Chypre, son soleil, ses plages, ses prestataires de services d’investissement (PSI) et leur lot de réclamations. Dans le dernier rapport de l’Autorité des marchés financiers (AMF) sur les plaintes des clients envers les PSI étrangers, les Chypriotes obtiennent la palme. Les sociétés de l’île regroupent à elles seules 64% des plaintes déposées à l’AMF en 2019 et 2020, soit 141 sur un total de 221. L’AMF rappelle dans son rapport que ces sociétés, qui exercent en France en vertu de la libre prestation de services selon les dispositions de la directive dite MIF 2, ne sont pas soumises à la supervision de l’AMF mais à celle de l’autorité nationale de leur pays d’origine. En l’occurrence, pour Chypre, la Cyprus Securities and Exchange Commission (la CySEC).

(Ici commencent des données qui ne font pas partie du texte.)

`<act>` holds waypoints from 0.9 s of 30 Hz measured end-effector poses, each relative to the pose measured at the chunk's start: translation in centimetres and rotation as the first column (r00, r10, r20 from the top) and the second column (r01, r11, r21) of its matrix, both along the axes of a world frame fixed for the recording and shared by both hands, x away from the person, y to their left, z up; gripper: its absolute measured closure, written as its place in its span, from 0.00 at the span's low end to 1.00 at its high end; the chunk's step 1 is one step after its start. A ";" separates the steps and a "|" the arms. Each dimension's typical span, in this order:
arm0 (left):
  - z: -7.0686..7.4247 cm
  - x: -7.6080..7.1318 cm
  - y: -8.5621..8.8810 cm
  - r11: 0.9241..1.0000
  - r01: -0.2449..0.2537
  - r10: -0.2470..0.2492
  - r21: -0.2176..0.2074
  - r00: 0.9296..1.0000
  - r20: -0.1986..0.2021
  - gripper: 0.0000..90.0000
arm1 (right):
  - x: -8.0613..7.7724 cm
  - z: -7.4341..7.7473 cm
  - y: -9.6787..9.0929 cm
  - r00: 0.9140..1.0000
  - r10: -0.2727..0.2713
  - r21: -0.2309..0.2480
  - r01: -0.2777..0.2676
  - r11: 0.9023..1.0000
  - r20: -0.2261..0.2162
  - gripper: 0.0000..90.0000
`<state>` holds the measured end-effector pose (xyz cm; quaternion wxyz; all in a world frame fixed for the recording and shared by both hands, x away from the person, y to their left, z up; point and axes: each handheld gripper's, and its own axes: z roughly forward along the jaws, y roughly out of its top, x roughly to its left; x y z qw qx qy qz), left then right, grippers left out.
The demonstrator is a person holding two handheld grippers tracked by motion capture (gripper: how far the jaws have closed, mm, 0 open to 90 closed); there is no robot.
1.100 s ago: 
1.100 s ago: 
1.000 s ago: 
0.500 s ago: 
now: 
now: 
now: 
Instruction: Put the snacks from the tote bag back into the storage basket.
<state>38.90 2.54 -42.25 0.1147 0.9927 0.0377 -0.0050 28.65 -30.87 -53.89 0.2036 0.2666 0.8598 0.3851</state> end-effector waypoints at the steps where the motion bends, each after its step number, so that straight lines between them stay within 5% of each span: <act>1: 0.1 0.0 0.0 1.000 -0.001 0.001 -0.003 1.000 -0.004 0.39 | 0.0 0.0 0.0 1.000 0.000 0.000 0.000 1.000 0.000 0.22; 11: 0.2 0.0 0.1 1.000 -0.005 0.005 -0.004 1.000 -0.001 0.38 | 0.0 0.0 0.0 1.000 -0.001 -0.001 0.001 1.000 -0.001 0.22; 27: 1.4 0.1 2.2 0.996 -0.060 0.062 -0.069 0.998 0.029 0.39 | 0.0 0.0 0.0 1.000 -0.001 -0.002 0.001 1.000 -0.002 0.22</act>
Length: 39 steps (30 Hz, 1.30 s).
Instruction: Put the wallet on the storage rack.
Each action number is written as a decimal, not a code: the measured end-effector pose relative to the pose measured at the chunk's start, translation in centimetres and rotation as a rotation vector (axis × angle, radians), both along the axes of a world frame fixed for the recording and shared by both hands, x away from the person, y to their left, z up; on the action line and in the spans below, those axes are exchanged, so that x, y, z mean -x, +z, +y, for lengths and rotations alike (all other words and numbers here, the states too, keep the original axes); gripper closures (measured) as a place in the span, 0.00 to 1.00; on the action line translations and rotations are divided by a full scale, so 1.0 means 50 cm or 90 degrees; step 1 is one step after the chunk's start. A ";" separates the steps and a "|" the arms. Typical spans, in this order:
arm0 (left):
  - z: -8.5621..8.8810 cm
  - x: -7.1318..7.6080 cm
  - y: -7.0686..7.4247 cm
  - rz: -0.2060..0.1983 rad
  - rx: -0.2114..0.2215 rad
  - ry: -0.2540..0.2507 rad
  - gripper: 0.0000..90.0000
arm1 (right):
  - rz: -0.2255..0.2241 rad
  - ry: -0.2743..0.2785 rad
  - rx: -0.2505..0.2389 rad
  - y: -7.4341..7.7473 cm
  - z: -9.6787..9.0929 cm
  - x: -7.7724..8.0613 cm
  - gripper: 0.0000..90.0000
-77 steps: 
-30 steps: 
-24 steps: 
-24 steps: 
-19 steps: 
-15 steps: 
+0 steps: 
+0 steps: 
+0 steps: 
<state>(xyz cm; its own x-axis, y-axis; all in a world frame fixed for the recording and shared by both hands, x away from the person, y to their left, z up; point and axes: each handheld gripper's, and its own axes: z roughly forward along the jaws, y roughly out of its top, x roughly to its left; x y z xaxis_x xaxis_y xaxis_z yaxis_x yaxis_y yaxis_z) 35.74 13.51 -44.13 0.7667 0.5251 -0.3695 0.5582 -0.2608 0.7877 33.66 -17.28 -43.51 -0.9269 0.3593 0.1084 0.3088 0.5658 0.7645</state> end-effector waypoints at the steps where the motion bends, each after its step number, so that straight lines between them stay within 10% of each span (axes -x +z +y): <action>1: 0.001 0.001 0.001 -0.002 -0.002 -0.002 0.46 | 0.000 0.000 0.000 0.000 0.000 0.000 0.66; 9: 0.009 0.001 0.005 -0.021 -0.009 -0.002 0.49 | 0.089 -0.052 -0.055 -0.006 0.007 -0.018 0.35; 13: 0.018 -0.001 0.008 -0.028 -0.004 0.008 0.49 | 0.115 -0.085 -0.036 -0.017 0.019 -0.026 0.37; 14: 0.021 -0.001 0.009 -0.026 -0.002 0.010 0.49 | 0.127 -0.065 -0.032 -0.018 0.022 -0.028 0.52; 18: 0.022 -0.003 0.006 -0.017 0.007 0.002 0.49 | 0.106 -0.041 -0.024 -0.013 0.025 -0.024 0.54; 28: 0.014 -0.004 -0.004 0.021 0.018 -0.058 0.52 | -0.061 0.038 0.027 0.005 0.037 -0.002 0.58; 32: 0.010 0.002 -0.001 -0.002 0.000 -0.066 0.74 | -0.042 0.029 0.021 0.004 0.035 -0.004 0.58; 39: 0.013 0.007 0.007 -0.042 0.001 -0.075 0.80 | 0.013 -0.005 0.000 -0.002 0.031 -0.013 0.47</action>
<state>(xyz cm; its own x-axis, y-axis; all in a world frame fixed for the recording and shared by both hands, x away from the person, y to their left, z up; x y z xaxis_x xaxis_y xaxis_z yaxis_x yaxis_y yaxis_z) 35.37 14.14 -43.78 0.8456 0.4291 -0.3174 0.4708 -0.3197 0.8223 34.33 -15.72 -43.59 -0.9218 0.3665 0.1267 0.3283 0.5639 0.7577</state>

Sur les 228 PSI domiciliés à Chypre, 197 exercent en France, dont 15 concentrent toutes les plaintes des épargnants. Si ce dernier chiffre paraît faible, cela représente tout de même presque 8% des sociétés chypriotes qui exercent en France et qui font l’objet de signalements.

Les autres plaintes proviennent du Royaume-Uni (15%) et du reste de l’Europe (9%). Le solde, soit 12% des plaintes, concerne des entités domiciliées dans des pays hors de l’Union, et donc de PSI hors-la-loi car ne disposant pas de succursales agréées en France.

Griefs multiples

Les griefs exprimés par les épargnants français concernent des pratiques commerciales agressives (pour 24%), des problèmes lors de la clôture de comptes (19%), des exécutions d’ordres (18%), une redirection vers des sociétés hors de l’Espace économique européen (14%), la fourniture illégale de conseil (5%), et les frais (2%). Le reste est constitué d’autres griefs en tout genre (pour 18% des plaintes). Cette liste à la Prévert rassemble à peu près tout ce que l’AMF veut éviter chez les PSI.

L’analyse des signalements et réclamations de l’AMF corrobore enfin ce que tout internaute confronté aux publicités intempestives de certaines sociétés sait déjà : les offres se concentrent sur la commercialisation de produits financiers «complexes et à haut risque» comme des produits dérivés (principalement des CFD, contracts for difference). Et parmi les sous-jacents les plus souvent proposés, les CFD sur les marchés des changes (Forex) sont les plus représentés.